### Your instructions:
Count all lines holding "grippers" in the data below and say the number, nothing more.

Stored data entries:
■ ■ ■
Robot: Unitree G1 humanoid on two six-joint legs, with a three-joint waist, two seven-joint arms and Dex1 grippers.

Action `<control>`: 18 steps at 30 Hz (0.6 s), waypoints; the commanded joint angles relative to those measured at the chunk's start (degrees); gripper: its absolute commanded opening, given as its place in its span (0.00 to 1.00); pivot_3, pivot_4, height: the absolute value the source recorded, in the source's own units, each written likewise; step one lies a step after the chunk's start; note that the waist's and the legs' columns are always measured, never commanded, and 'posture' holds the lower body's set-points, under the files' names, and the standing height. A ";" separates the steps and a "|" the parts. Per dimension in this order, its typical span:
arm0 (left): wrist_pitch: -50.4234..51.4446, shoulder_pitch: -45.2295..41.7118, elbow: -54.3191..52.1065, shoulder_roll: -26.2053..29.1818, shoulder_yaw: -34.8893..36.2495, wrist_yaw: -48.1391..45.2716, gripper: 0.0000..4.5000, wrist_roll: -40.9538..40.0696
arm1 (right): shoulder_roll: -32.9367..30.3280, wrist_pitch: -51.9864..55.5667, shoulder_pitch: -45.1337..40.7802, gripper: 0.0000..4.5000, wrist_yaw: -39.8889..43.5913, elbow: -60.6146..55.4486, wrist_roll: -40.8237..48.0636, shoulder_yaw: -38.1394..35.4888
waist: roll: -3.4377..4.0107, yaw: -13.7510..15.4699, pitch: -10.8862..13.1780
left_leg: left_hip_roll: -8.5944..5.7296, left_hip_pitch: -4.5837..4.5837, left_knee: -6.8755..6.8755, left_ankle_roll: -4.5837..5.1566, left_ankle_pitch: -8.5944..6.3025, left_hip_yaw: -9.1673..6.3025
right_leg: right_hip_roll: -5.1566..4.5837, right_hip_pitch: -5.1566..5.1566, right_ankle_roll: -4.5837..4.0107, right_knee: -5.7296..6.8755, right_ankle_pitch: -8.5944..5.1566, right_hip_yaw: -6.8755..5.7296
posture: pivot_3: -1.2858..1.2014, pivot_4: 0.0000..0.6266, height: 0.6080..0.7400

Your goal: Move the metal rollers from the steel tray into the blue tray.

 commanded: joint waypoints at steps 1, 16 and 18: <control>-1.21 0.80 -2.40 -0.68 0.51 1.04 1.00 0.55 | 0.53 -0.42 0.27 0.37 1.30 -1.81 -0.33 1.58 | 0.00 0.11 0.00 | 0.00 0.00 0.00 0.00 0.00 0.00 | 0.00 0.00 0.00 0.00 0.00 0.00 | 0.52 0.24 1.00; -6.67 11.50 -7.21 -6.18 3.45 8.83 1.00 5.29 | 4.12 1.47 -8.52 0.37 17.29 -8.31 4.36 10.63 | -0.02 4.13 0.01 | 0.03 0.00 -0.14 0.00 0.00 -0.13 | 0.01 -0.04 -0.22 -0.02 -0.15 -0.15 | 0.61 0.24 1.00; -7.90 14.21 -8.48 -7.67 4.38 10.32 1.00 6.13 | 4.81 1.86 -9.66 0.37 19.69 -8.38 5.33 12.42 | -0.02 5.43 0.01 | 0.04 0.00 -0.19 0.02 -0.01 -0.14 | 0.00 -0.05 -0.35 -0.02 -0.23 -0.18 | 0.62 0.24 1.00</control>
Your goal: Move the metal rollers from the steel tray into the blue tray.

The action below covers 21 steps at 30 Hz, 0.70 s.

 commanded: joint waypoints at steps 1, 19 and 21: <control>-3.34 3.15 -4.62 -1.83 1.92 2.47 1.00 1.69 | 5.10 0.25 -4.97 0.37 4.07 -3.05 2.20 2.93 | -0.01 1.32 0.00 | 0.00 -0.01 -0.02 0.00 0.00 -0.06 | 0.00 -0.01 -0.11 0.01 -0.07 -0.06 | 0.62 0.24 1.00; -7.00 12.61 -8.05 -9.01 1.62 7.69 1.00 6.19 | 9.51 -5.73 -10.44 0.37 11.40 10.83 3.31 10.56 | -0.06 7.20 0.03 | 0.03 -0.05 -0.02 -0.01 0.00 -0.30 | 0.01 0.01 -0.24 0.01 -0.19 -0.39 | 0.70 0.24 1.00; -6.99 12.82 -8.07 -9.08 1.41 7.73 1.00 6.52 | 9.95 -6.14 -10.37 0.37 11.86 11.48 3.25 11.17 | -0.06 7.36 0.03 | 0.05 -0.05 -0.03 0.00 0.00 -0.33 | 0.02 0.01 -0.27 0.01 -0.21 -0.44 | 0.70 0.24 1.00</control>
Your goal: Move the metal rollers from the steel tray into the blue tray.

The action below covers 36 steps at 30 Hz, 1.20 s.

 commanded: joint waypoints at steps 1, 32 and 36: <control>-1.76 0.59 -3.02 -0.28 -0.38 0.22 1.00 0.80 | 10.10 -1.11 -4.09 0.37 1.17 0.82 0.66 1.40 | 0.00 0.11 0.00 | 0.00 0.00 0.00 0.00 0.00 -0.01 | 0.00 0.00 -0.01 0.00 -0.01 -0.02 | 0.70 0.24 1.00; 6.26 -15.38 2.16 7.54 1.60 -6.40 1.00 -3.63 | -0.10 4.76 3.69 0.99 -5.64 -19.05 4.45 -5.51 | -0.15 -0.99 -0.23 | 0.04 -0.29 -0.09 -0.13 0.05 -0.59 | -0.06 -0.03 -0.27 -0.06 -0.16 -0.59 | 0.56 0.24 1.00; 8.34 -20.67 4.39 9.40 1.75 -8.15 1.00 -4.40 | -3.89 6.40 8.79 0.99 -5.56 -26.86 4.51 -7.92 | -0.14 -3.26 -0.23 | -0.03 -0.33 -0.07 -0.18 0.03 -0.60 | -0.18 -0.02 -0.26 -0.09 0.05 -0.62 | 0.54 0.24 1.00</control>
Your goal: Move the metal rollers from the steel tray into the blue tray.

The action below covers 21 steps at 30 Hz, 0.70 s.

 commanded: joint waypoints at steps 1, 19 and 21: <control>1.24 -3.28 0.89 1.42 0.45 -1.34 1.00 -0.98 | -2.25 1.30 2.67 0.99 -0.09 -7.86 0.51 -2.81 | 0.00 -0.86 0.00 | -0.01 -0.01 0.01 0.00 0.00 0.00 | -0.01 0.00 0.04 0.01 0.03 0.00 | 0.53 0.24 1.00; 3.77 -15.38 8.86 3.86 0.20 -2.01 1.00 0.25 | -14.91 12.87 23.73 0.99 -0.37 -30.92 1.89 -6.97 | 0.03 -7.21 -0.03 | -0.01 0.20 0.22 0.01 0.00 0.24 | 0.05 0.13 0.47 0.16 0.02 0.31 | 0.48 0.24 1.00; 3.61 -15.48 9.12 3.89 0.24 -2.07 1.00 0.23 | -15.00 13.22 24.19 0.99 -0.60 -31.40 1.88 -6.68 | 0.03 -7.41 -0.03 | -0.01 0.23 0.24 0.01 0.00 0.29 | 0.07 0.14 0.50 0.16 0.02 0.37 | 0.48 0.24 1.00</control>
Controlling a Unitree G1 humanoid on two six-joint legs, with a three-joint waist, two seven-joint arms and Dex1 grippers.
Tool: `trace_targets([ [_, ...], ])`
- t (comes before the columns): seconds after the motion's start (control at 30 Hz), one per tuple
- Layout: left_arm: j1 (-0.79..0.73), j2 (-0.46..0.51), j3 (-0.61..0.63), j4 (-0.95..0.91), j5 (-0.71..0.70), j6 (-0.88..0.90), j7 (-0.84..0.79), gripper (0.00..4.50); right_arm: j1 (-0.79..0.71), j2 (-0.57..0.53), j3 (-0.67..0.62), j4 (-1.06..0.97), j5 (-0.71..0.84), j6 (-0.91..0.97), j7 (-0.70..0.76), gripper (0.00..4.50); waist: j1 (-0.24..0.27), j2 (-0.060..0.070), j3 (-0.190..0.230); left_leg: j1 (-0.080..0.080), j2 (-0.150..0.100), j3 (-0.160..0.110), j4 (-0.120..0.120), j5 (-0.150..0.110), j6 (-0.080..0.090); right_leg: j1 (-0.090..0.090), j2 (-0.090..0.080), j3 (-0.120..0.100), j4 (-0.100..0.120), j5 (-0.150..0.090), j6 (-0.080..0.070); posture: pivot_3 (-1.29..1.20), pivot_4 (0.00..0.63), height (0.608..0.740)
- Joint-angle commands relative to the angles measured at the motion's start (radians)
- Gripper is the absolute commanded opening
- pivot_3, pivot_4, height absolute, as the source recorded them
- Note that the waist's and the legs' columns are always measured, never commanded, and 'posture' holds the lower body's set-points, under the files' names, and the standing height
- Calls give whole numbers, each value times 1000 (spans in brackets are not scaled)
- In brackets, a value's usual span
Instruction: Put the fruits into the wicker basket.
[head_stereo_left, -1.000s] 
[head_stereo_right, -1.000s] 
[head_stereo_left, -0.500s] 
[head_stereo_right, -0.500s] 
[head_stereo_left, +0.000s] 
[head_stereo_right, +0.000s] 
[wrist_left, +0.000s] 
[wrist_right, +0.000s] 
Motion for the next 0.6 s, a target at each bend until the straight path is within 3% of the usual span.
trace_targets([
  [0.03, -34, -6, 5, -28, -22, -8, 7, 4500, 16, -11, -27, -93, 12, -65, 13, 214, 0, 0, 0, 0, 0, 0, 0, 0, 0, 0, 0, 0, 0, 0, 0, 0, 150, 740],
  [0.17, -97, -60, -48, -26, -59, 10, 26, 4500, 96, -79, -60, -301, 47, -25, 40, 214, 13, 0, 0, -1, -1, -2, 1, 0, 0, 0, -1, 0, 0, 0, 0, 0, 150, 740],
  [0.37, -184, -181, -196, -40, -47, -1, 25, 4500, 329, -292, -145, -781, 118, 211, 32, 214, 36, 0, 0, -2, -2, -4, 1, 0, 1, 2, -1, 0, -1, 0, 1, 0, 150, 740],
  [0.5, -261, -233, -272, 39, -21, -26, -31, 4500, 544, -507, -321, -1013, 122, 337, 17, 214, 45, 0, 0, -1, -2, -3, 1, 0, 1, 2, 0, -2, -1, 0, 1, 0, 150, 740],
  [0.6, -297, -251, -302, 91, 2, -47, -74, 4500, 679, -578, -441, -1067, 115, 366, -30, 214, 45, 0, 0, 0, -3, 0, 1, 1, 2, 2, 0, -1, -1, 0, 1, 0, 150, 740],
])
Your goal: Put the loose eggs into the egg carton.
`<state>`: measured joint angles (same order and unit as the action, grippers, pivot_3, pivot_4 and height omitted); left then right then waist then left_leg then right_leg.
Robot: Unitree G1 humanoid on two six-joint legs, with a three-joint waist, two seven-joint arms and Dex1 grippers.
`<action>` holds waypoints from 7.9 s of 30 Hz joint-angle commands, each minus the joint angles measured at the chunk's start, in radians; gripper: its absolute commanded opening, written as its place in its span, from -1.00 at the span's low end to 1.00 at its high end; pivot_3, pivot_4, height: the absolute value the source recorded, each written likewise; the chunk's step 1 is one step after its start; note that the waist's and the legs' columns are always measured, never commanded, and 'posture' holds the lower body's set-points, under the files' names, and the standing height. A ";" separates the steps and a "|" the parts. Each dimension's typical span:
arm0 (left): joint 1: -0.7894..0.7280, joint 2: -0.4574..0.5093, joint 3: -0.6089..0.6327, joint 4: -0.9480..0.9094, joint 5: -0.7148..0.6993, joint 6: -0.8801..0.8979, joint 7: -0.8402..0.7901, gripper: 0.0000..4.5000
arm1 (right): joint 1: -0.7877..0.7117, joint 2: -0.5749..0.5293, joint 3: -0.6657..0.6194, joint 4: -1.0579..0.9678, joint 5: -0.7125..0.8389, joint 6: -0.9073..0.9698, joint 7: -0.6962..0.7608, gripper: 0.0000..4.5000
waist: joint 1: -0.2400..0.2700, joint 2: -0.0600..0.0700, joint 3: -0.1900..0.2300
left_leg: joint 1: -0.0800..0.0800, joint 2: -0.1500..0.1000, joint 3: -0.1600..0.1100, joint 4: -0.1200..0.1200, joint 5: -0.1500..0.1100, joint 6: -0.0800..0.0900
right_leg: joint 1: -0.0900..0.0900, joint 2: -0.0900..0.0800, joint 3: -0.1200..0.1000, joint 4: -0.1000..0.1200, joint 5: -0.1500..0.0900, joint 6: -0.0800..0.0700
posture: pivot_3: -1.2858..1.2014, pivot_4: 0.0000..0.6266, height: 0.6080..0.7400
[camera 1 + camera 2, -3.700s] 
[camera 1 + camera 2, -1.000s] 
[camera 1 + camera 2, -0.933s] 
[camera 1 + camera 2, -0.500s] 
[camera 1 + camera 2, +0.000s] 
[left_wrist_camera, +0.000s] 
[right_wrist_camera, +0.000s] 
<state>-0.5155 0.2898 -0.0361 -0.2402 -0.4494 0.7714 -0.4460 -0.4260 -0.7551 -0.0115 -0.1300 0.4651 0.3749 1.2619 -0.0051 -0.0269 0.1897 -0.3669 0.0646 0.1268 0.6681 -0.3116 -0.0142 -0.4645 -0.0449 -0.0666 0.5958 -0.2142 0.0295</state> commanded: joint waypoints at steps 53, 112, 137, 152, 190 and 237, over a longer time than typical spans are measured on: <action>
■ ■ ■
### Answer for this exercise:
4